• [Exercise] Tell how many lines below include the word "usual". Only the number should appear.

• [Source data]
---
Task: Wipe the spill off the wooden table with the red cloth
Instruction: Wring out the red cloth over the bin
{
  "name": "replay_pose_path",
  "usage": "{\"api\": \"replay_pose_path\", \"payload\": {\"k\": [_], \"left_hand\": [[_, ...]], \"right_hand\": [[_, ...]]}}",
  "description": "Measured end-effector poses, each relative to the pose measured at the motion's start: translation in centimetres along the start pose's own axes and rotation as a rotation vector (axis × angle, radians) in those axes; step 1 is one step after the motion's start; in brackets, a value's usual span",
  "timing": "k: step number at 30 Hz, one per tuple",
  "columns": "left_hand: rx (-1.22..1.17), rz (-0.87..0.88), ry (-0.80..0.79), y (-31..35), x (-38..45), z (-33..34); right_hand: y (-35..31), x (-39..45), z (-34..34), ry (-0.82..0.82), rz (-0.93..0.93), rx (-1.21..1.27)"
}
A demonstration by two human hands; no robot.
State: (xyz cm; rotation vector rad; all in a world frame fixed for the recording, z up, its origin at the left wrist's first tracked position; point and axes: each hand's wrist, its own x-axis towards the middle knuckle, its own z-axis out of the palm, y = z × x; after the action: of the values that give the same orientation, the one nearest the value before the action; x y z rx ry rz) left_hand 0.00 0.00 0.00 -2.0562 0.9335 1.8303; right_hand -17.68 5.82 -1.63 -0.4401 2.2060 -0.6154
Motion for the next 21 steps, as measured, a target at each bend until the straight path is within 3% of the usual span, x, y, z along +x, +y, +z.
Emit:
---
• [Result for this exercise] 2